Table 8. Registration failure rates for registering a point-cloud target shape. (Experiment 4B).

Alg. Failure Rate (%) by Test Case
1 2 3 4 5 6 7 8 9
ICP 0.3 0.7 0.3 0.7 0.3 2.0 0.7 0.3 0.3
IMLP-CP 0.3 0.7 0.3 0.7 0.3 2.0 0.7 0.3 0.3
IMLP-MD 0.3 0.7 0.3 0.7 0.3 2.0 1.0 0.3 0.3
GICP 1.3 1.3 0.7 2.7 3.7 2.0 2.0 1.3 1.7
CPD 0.0 0.0 0.0 0.0 0.0 0.0 0.0 0.0 0.0
IMLP 0.3 0.7 0.3 0.7 0.3 2.0 1.0 0.3 0.3

Source shapes were randomly generated from a mesh model of a human hip (Fig. 1A), misaligned by [15, 30] mm / degrees in (Experiment 4A) and [30, 60] mm / degrees in (Experiment 4B), and registered back to a point-cloud representation of the mesh.

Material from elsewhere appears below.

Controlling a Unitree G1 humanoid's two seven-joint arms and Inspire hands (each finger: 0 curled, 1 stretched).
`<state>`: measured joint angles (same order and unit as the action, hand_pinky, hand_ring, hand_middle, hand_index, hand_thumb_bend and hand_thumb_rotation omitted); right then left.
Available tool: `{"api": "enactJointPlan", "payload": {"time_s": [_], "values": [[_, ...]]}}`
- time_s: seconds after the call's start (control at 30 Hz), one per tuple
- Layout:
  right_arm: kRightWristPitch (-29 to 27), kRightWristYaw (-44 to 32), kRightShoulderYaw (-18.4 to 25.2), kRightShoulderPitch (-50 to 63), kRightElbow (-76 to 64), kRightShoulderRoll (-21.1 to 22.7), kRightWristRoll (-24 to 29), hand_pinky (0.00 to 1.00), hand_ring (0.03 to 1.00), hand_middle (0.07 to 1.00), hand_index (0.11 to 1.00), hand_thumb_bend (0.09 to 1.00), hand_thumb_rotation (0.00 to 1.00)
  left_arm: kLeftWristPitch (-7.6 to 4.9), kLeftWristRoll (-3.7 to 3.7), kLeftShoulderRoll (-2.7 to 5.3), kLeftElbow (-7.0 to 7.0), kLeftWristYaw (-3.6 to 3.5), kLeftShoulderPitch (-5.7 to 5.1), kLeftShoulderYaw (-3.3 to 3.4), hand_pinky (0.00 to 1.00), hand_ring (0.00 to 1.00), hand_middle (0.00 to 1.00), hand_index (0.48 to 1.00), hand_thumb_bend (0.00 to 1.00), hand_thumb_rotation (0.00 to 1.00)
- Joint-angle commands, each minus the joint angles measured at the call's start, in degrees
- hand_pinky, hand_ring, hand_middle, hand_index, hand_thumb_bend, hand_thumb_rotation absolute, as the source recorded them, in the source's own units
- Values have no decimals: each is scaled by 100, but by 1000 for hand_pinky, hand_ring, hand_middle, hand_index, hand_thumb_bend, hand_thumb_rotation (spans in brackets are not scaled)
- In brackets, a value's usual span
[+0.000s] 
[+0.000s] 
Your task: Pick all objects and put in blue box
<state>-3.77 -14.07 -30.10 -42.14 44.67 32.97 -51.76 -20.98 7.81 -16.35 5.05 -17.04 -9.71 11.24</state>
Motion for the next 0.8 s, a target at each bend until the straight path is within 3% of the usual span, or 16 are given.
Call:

The test cases represent different noise models used to generate noise on the source shape (Table 4). For each test case, 300 randomized trials were conducted, with the percent of unsuccessful registrations (TRE > 10 mm) being shown in this table. The proposed IMLP algorithm was evaluated relative to standard ICP [1], GICP [11], and CPD [20], as well as relative to near-comparisons of GTLS-ICP [10] and A-ICP [12] using IMLP-CP and IMLP-MD, which modify IMLP’s most-likely match criteria to that of closest-point and Mahalanobis-distance matching, respectively. Failure rates for Experiment 4A (which are not shown in the table) were 0% for all algorithms and test cases, except for test case 2, where standard ICP incurred one registration failure.